» Exercise objective: The lines from the one containing "output: a complete" to the end of the entries, both included, are what you need to transcribe exactly, without pictures and without anything else.

** Task data follows **

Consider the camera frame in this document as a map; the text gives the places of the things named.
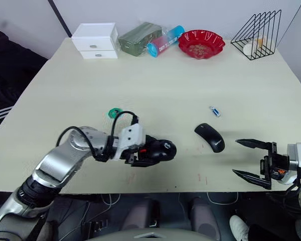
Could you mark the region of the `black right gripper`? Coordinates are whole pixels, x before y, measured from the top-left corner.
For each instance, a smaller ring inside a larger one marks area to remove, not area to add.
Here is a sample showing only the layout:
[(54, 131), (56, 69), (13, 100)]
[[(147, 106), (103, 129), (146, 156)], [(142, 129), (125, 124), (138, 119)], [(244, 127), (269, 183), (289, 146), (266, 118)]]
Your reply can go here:
[[(259, 148), (268, 150), (270, 153), (277, 152), (276, 143), (263, 142), (256, 139), (237, 139), (235, 142), (252, 149)], [(263, 187), (264, 189), (271, 189), (271, 181), (269, 180), (282, 180), (288, 173), (289, 156), (280, 154), (264, 156), (264, 158), (260, 160), (260, 173), (261, 175), (264, 175), (264, 179), (249, 172), (235, 169), (232, 171), (248, 183)]]

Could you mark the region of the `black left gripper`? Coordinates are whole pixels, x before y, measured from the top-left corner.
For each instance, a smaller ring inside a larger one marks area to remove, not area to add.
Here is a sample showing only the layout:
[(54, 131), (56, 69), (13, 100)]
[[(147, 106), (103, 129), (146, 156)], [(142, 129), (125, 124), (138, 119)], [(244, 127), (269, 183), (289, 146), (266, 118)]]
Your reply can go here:
[[(145, 143), (161, 143), (163, 140), (156, 139), (150, 135), (145, 136)], [(139, 147), (135, 149), (128, 149), (124, 151), (125, 163), (131, 165), (132, 167), (150, 167), (159, 163), (159, 161), (152, 161), (147, 156), (147, 149), (144, 147)]]

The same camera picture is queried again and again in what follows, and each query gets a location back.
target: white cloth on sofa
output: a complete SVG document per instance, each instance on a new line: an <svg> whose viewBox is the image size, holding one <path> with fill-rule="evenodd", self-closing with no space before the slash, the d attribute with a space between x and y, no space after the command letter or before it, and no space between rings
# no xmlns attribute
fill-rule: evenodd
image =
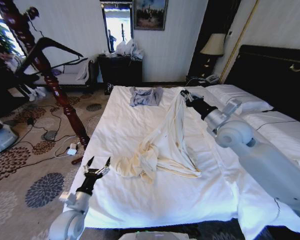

** End of Task data **

» Response below:
output: a complete SVG document per instance, each instance on a new line: an <svg> whose viewBox is the image size, holding one <path> with fill-rule="evenodd", self-closing with no space before the slash, the d attribute with a space between x and y, no space after the command letter or before it, and no space between rings
# no xmlns attribute
fill-rule: evenodd
image =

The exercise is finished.